Miles remembers Matawan as a borough of immigrants. Whenever she visited a neighbor’s house, she heard accents: Cuban, Irish, German. Matawan Regional High School had an exceptional musical-theatre program, and Miles wanted to be a singer-dancer or a linguist. Once, her father took her to see “Sophisticated Ladies,” a Broadway show featuring the music of Duke Ellington, and they went backstage to meet a performer that he knew. “I can’t even describe how glittering it was,” she told me. But, sitting in front of a dressing-room mirror, two of the cast members told her that Black performers had received death threats. “These aren’t isolated incidents,” Miles told me. Her encounters with discrimination would later inform her portrayals of marginalized characters: “My knowledge of that definitely gets into my performance.”
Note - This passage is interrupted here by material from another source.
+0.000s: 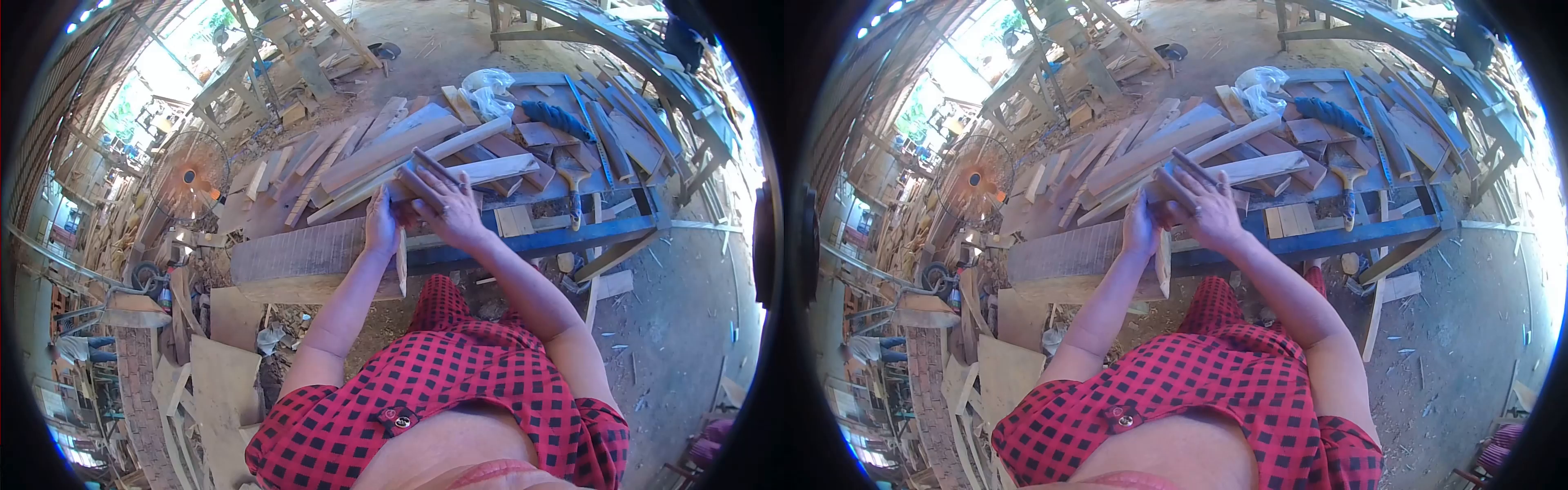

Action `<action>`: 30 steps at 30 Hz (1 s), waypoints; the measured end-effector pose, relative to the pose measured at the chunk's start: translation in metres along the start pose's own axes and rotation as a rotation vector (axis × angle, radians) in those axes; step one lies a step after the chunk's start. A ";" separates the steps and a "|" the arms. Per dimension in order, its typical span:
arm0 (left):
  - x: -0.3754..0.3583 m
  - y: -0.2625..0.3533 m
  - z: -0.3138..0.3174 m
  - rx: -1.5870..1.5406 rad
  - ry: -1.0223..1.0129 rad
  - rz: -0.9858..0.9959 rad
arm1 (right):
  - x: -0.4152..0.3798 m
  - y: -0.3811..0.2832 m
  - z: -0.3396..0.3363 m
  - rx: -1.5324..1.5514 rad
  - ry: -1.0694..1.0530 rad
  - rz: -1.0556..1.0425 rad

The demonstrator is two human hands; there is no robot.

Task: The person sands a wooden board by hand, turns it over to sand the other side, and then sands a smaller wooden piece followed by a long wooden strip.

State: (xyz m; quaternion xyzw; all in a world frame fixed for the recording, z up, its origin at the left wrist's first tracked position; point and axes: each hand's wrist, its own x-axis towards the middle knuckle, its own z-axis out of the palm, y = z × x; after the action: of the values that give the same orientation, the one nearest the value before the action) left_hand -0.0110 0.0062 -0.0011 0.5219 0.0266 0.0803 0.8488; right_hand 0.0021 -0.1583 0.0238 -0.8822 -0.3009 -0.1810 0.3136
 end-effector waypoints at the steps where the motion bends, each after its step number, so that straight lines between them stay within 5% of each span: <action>1: -0.001 0.002 0.001 0.000 0.001 0.003 | -0.001 0.009 -0.006 -0.006 -0.026 0.008; 8: -0.003 0.005 0.003 0.007 -0.014 -0.017 | -0.017 0.169 -0.027 -0.173 0.262 0.393; 15: -0.003 0.005 0.004 0.027 -0.006 -0.015 | -0.015 0.135 -0.014 -0.189 0.235 0.578; 23: -0.001 0.000 0.001 0.050 0.043 -0.027 | -0.027 -0.010 0.003 0.006 0.077 0.069; 27: -0.001 0.000 -0.001 0.068 0.028 -0.027 | -0.032 0.007 -0.003 -0.083 0.000 -0.108; 30: -0.003 0.003 0.004 0.120 -0.012 0.001 | -0.035 0.039 -0.014 -0.095 0.071 -0.035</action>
State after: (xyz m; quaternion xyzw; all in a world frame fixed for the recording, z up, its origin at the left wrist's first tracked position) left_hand -0.0141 0.0041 0.0035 0.5725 0.0262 0.0759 0.8160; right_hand -0.0009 -0.2063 -0.0010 -0.8837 -0.2960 -0.2318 0.2789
Miles studied theatre at Yale twice, first as an undergraduate and then as a master’s student in the class of 1994. She looked for acting work in New York City, but there were not a lot of roles for Black actors; characters of unspecified backgrounds tended to be cast as white by default. “There was almost nothing for me to go out for,” Miles said. One day, she was leaving her hair salon in Manhattan and walked past a nonprofit that served the visually impaired. Miles called to inquire about volunteer opportunities and was referred to the American Foundation for the Blind, which had created the first audiobooks in the nineteen-thirties. Though the person who answered the phone liked her voice enough to schedule an audition, she blew it, on account of overacting. “They wanted a flat read with exquisite diction,” she recalled, because blind listeners often played recordings at high speed. (Some people with vision loss can process spoken language much faster than sighted listeners.) But the organization invited her to audition again, and, this time, she got the job. Someone called her to tell her how much the work would pay. “I said, ‘It pays?’ ”

A fellow-narrator of books for the blind, who overheard one of Miles’s recording sessions, recommended her to Recorded Books, a leading audiobook producer. She had narrated dozens of books when, in 2003, she got a job as an understudy for “The Violet Hour,” a Broadway play about a publisher who mysteriously gains access to stories from the future. One night, at intermission, the lead actress for her part dropped out for medical reasons. Miles stepped into the role. It was the kind of opportunity that careers are built on, and Miles needed the work: she had recently married and become a mother. Within a month, however, she started struggling with a particular line, and developed a lisp that she could not explain. By April, she could no longer speak clearly and lost the strength in her forearms. “I could hardly even keep my arms up long enough to hold a script,” she told me. She couldn’t read a children’s book to her toddler, Raine, without lisping.